Os fundamentalistas da iniciativa privada poderão argumentar que é uma ingerência do Estado e uma concorrência desleal. Ok, a situação resolve-se com simplicidade: os preços praticados não poderiam ser inferiores a 10% do preço médio praticado no mercado. Satisfeitos? Promove-se a livre concorrência, aumenta-se a oferta e ainda se conseguem receitas adicionais para o Estado, o que, a médio prazo, poderia permitir uma redução da carga fiscal, inclusive para as empresas.
Mas para os defensores da livre iniciativa privada, vamos fundamentar ainda mais: se os principais custos de uma empresa, a para da mão-de-obra e da energia, são as infraestruturas, o investimento e o know-how científico, não estaríamos também a fomentar o surgimento de novas empresas privadas? Por exemplo, novamente laboratorial: se eu quisesse abrir um negócio de produtos tradicionais virados para a exportação, teria de prever um sistema de embalagens que me permitissem fazer chegar os meus produtos em perfeito estado a qualquer ponto do mundo. Ao poder usufruir de análises e estudos técnicos adequados, poderia ter a garantia que qualidade nos meus produtos. Então isso não é fomentar a iniciativa privada?

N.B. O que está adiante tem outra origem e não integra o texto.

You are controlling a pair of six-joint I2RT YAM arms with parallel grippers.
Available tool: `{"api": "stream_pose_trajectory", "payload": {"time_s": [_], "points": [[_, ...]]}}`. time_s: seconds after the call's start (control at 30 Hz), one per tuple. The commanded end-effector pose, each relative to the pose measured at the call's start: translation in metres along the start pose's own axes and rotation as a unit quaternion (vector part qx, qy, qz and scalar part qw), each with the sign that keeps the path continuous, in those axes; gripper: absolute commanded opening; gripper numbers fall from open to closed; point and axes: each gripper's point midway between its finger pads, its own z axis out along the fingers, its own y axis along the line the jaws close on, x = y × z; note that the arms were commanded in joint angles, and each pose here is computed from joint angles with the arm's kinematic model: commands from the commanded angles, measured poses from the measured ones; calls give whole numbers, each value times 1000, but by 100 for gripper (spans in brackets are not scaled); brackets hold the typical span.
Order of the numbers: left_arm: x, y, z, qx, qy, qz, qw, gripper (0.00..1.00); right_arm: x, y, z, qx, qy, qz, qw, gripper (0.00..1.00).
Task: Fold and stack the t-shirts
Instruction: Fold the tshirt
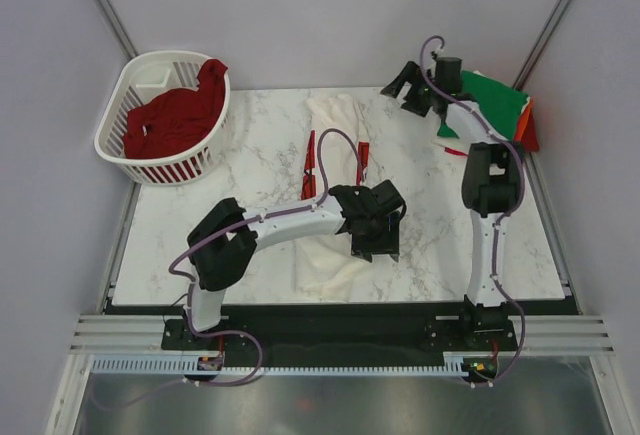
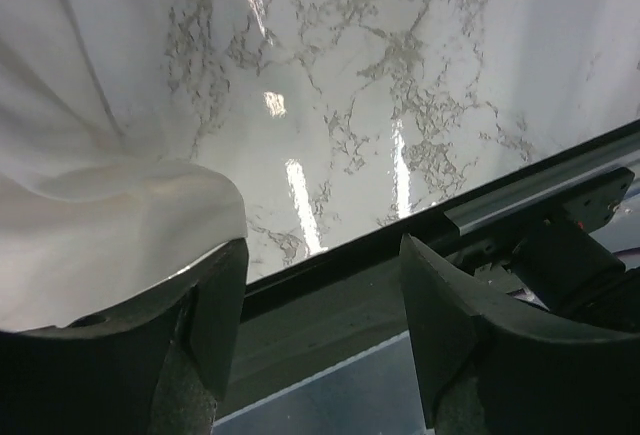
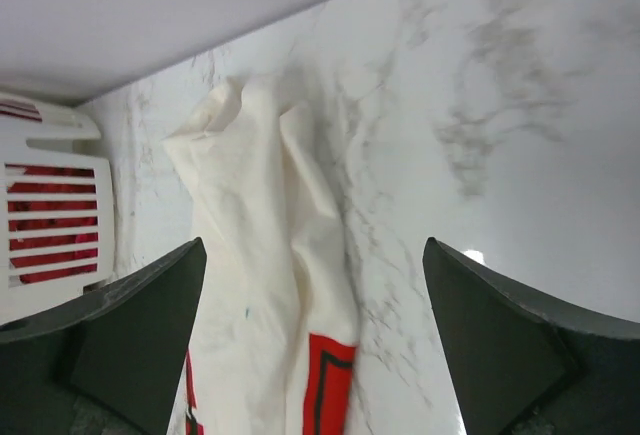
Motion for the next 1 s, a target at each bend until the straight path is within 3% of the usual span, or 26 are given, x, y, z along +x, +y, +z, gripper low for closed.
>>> {"api": "stream_pose_trajectory", "payload": {"time_s": [0.0, 0.07, 0.17, 0.2, 0.3, 0.33, 0.5, 0.53, 0.63, 0.8, 0.97], "points": [[2, -17, -23, 31, -3, 9, 999, 70, -108, 3, -109, 26, -129, -23, 991, 98], [0, -19, -41, 42, -15, 13, 999, 71, -117, 2, -144, 48, -142, -23, 988, 98], [-7, -11, -72, 31, -51, 26, 998, 68, -88, -7, -169, 89, -111, -5, 990, 98], [-12, -9, -83, 24, -69, 31, 997, 66, -56, -23, -167, 103, -77, 16, 992, 98], [-26, 25, -116, -40, -131, 52, 989, 60, -11, -15, -187, 99, -46, 28, 994, 98], [-34, 37, -121, -66, -155, 65, 984, 57, 25, -13, -191, 104, -20, 24, 994, 98], [-22, 67, -102, -117, -135, 98, 979, 52, 131, -15, -208, 118, 58, 14, 991, 98], [-18, 70, -96, -124, -127, 102, 979, 52, 135, -6, -216, 107, 51, 5, 993, 98], [-9, 76, -77, -161, -129, 137, 969, 64, 147, -12, -234, 123, 47, -9, 991, 98], [12, 71, -45, -181, -106, 178, 961, 66, 134, -21, -257, 172, 28, -45, 984, 98], [22, 74, -27, -203, -93, 198, 954, 66, 137, -15, -267, 167, 28, -47, 985, 98]]}}
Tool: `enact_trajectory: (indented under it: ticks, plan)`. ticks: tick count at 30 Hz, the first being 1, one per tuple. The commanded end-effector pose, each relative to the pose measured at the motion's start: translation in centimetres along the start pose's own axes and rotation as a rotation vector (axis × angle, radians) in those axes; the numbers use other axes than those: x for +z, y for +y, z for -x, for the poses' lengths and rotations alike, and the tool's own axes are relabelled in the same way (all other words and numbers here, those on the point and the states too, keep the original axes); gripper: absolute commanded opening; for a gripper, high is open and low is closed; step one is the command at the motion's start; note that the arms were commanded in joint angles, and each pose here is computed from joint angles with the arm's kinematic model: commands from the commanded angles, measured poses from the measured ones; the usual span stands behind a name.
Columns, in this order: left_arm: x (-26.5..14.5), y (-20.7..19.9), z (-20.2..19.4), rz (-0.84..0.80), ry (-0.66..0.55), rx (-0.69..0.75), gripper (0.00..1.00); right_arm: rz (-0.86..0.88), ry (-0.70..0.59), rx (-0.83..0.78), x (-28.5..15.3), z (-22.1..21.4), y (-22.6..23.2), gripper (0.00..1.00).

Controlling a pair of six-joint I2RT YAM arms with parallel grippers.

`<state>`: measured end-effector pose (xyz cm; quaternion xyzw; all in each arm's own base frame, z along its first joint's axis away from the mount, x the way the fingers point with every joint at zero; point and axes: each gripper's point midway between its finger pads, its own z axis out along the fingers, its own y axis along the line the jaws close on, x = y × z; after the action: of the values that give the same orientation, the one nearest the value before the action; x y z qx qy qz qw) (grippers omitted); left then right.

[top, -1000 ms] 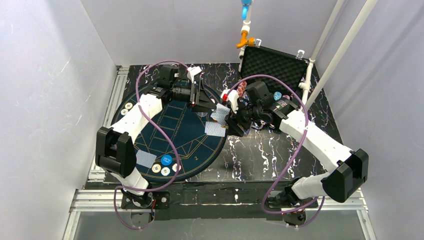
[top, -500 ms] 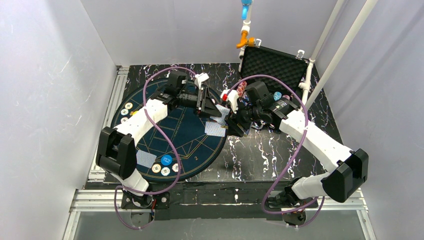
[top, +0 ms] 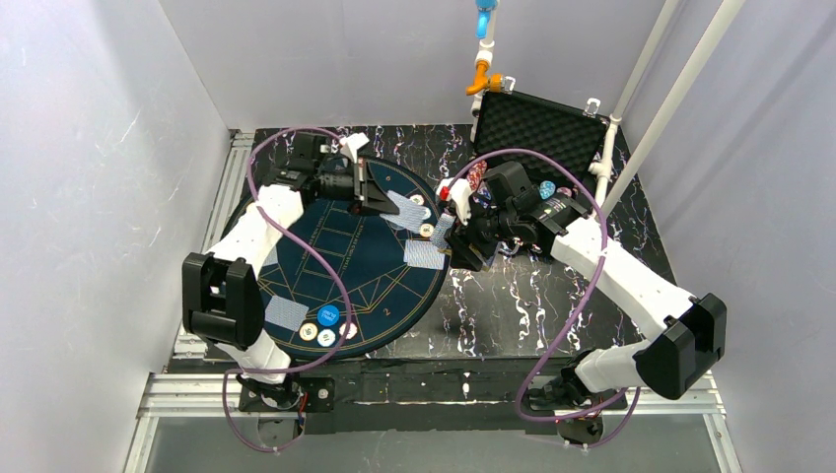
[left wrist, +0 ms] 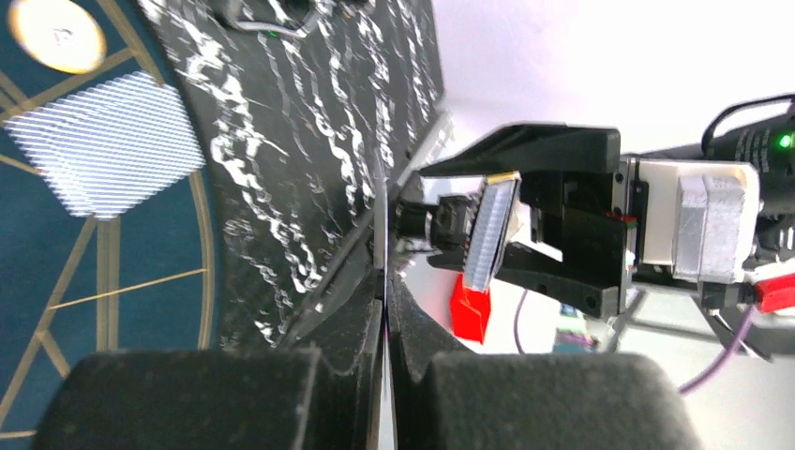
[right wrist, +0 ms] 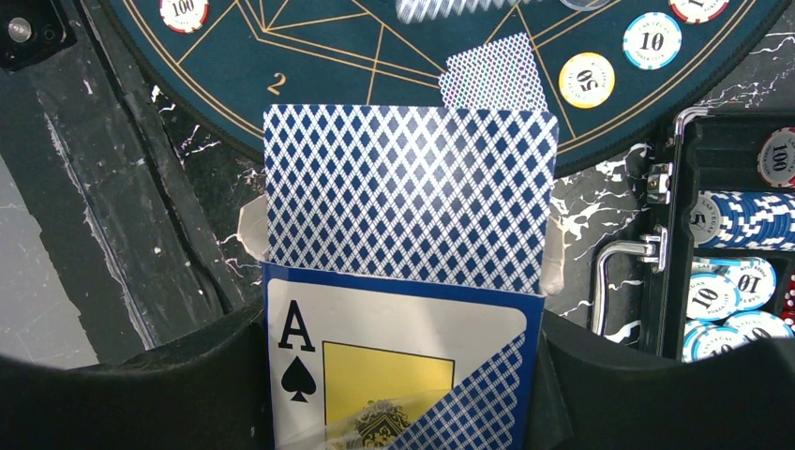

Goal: Distribute texas hold em gaming equipment

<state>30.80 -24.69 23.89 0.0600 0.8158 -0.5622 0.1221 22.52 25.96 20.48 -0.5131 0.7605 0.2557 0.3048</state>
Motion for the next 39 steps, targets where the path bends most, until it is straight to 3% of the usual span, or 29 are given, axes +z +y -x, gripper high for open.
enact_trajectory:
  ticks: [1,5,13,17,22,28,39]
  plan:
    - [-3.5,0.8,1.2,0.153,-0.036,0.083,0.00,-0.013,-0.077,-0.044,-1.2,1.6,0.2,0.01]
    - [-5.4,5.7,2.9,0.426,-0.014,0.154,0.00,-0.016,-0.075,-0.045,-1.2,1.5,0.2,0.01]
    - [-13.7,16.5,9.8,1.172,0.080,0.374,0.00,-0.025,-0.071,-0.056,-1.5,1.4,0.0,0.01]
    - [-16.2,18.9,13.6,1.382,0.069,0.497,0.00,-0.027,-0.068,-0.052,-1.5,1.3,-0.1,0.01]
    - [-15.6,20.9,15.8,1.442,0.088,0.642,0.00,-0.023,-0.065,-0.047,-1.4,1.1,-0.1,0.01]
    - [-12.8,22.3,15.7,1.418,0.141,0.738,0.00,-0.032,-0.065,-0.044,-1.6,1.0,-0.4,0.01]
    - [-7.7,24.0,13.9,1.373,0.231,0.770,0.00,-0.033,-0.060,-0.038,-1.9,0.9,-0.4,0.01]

Podemos estudar melhor formas de transferência dessa atividade: por exemplo, os estudos realizados em laboratórios oficiais passam a ser do domínio público ao fim de certo tempo. Existem muitas formas, basta definir as regras com transparência e rigor.
Outro exemplo: aparentemente temos muitos funcionários públicos em excesso. Será que nesses milhares de funcionários não existe nenhum que possa ser afeto a um mecanismo que promova a elaboração e prestação de serviços externos? Podíamos assim rentabilizar os recursos humanos existentes e evitar despedimentos.
Aliás, já existem imensos exemplos de organismos públicos que já prestam determinados serviços ao público e cobram taxas por isso. Não sendo novidade, uma maior rentabilização dos mesmos poderia gerar rapidamente milhares ou milhões de euros de receitas adicionais, sem termos de continuar permanentemente a aumentar impostos.
Só mais um exemplo: na educação aparentemente temos professores a mais. Bem sei que o governo propõe a possibilidade de professores explorarem escolas num sistema privado (do qual me pronunciarei mais tarde), mas porque é que as escolas onde existem professores com horário zero não podem promover atividades extra-curriculares pagas, como explicações, ATL, ações de formação, etc? Sempre que se mantenha a regra de praticar preços de mercado, parece-me uma atitude de gestão perfeitamente plausível.
Deveríamos analisar ponderadamente esta questão, sem dogmas nem preconceitos. Existem milhares de infraestruturas, equipamentos, recursos humanos qualificados e um imenso parque de viaturas que poderia ser mais rentabilizado.
Aliás, aqui poderíamos ir mais longe, analisando a possibilidade das instituições públicas estabelecerem parcerias público-privadas, onde o Estado colocava ao dispor da PPP os seus recursos e a parte privada potenciava a sua rentabilização, repartindo as receitas equitativamente entre as duas partes. Este assunto merece uma reflexão profunda, mas é tudo menos descabido.
Se o problema está na forma, pois discuta-se e defina-se a forma adequada de garantir a parte do Estado. Sem demagogias nem favorecimentos. Porque o nosso país já está farto de ambas.